Entertainment Value: This premise might not be all that original, but The Good Place proves to be an interesting program and turns out to be a nice change of pace from the usual sitcoms on television. The key difference for me was that these characters aren’t all one dimensional stereotypes, so the humor can really be diverse and I appreciated this approach. At the same time, it also means that it might take a couple episodes or more to forge a connection and pick up on a character’s quirks and motivations, which is not a common trend. I think that holds true of The Good Place overall, perhaps not a show that hooks you from the jump, but if you invest a few episodes, it will likely keep you reeled in at that point. But some viewers are likely to just go based on the first episode, which might not sink in the hooks that well. The humor is still mostly broad, so it isn’t that far removed from the network television prototype, but it does inject some depth here and there to keeps things fresh. In any event, I appreciated the well developed characters and how that depth paid off in later episodes, if just as a nice break from the archetypes that tend to dominate television comedies.

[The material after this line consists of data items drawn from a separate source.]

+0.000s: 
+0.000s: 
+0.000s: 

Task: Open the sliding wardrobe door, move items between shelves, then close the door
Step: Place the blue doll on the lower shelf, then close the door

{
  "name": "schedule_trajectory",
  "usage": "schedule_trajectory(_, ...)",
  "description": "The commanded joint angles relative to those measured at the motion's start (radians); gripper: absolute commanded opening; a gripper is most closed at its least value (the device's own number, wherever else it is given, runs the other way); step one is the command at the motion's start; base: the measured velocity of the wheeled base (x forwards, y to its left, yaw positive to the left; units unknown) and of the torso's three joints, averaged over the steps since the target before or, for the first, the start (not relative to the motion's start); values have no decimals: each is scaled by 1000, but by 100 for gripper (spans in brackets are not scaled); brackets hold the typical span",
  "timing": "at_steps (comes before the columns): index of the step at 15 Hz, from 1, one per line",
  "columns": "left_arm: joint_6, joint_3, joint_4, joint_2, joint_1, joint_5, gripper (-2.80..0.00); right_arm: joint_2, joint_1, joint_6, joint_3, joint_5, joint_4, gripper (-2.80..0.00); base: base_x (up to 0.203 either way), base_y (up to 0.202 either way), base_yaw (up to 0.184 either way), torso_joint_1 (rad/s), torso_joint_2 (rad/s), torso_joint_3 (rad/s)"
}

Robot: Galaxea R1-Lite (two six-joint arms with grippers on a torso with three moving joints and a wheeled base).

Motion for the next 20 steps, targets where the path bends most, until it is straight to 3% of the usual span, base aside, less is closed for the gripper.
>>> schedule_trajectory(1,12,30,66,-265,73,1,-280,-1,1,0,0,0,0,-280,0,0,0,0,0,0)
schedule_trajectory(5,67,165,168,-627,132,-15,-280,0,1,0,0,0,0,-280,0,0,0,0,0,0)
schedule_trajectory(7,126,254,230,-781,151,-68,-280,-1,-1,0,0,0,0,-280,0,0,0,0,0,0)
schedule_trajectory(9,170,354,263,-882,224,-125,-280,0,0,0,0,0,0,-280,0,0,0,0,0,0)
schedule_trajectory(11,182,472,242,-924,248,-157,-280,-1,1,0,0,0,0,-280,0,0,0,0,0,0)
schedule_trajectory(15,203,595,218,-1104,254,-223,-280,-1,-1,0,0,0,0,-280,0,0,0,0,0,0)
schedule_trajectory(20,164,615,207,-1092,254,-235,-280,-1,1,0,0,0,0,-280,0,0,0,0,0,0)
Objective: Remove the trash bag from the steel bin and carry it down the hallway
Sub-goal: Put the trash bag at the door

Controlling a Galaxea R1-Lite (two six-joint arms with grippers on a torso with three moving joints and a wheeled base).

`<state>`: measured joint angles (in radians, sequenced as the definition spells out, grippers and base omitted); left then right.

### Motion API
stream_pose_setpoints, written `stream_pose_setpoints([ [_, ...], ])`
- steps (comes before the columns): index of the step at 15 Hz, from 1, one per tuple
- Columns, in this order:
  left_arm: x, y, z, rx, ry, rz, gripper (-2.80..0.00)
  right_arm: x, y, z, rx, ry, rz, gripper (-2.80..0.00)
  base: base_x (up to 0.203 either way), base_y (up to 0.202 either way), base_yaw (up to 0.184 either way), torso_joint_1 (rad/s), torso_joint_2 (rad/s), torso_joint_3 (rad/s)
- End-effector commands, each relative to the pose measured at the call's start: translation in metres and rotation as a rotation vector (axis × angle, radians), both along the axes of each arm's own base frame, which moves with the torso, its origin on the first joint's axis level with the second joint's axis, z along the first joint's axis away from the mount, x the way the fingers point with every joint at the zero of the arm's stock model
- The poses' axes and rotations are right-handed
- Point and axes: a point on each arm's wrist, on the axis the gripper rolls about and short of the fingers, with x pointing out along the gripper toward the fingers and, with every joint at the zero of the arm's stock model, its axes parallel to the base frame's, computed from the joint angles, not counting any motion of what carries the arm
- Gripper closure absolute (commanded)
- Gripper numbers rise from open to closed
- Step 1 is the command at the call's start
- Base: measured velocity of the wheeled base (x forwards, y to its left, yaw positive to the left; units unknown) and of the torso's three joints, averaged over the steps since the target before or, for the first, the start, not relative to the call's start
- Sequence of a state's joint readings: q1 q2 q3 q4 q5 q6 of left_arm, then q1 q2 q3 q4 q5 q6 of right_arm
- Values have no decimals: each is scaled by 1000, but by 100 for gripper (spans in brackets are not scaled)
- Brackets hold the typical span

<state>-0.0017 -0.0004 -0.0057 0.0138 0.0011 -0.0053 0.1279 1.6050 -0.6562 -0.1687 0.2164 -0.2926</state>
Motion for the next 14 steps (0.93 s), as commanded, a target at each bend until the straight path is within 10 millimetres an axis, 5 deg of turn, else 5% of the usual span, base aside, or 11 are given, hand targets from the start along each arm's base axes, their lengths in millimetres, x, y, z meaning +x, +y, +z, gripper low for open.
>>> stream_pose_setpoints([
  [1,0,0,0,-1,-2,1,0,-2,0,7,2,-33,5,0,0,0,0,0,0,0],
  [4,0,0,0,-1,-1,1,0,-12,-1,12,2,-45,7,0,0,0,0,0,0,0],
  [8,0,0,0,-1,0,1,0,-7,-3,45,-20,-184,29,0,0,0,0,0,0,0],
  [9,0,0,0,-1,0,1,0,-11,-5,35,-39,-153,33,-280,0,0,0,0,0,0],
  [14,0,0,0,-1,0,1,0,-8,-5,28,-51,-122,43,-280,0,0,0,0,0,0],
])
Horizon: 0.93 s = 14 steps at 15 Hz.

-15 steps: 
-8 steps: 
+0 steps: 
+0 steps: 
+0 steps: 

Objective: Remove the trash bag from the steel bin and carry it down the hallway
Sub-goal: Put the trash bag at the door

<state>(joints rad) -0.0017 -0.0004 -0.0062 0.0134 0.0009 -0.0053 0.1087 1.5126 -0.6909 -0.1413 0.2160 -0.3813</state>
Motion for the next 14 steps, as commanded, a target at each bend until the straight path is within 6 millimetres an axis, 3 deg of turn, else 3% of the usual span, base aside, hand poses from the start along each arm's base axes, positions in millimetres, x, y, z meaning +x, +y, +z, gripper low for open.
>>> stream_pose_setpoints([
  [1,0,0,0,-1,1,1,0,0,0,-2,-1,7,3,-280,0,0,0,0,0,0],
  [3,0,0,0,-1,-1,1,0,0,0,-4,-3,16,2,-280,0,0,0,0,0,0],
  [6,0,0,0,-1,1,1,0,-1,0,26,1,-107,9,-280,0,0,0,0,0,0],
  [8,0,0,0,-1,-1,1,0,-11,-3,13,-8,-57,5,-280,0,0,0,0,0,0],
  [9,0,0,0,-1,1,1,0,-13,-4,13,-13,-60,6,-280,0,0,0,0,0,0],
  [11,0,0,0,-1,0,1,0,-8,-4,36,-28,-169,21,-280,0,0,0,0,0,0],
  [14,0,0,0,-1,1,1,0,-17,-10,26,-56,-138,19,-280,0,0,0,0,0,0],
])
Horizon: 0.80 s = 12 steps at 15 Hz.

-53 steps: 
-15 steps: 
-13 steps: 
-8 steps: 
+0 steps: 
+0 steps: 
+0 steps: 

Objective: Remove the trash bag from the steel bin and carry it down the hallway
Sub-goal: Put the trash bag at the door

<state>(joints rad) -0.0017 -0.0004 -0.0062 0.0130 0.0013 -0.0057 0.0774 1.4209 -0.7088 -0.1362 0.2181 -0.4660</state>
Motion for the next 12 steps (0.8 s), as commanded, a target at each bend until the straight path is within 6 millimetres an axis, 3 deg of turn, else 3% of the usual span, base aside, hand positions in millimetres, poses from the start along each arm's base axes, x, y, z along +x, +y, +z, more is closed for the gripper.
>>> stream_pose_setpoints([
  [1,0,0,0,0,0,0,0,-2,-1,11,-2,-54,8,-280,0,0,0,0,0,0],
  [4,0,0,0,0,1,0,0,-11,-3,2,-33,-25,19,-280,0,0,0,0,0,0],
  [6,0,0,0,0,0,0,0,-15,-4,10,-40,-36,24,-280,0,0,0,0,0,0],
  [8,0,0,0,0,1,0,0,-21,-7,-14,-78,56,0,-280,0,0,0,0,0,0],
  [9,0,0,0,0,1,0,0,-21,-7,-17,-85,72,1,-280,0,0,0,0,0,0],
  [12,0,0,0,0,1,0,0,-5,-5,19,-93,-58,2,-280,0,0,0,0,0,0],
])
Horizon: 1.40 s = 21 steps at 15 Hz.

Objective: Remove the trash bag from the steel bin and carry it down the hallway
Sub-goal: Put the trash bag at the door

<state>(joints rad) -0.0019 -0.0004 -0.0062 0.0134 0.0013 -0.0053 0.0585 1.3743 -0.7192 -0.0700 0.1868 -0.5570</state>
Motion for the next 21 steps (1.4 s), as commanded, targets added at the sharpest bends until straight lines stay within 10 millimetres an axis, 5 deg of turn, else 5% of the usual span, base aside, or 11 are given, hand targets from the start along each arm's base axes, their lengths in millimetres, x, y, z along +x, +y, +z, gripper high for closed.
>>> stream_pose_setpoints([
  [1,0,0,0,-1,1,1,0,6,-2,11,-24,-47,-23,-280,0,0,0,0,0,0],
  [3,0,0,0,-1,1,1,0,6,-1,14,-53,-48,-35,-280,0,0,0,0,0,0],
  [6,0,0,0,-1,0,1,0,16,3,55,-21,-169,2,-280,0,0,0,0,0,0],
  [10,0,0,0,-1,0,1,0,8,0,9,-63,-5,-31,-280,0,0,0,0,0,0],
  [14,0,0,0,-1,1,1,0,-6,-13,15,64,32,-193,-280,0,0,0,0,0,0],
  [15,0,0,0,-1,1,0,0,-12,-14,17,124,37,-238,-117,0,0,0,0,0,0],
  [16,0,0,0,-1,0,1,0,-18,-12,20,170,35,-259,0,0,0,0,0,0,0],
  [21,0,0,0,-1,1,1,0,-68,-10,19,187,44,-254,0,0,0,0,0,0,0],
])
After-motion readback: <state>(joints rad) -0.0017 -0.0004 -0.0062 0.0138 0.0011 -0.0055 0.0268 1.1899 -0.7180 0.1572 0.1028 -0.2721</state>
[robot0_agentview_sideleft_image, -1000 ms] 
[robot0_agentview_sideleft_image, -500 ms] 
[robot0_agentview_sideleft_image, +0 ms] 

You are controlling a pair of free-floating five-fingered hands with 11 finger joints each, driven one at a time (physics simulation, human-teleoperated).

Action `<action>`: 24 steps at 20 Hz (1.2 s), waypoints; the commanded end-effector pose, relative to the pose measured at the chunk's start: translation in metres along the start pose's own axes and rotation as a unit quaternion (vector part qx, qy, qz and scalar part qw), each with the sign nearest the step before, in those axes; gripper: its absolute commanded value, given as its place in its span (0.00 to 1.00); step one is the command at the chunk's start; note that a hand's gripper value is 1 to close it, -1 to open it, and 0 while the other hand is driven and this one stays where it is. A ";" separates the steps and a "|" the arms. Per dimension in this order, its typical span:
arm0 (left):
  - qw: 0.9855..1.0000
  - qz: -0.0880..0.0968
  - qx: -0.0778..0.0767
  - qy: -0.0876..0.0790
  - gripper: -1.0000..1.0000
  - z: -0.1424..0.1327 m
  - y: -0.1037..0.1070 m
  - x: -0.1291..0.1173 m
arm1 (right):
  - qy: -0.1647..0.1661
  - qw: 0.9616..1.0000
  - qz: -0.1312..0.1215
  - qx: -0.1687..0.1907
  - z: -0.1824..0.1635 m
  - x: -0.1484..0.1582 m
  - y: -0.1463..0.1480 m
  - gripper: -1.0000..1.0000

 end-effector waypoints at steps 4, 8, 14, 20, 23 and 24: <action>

The cast centers on Kristen Bell, who goes against type and plays a not so nice role for a change. She seems to relish this shift in tone and embraces the darker side, which of course amplifies the humor involved. A half hearted effort would have tanked the material, so I’m glad she ran with the chance to be the bad girl. At the same time, her sweetness still shines through and that is also important, since we are supposed to like her, or at least consider liking her at this point. She is a capable lead and carries the show well, though her supporting cast is more than solid as well. Ted Danson is fun as the oblivious architect, while Jameela Jamil, William Jackson Harper, and D’Arcy Carden have colorful, interesting roles to bring to life. As I said, some of these roles have a nice amount of depth and so even if you don’t connect with them right off, just give it a few episodes. While this show does offer some fresh spins on television comedy, it is not likely to win over those who don’t typically watch the genre, as it still remains true to the basic blueprint in most cases. But if you’re on the fence, give it a few episodes and if you’re a tv comedy fan, you should find a lot to like here.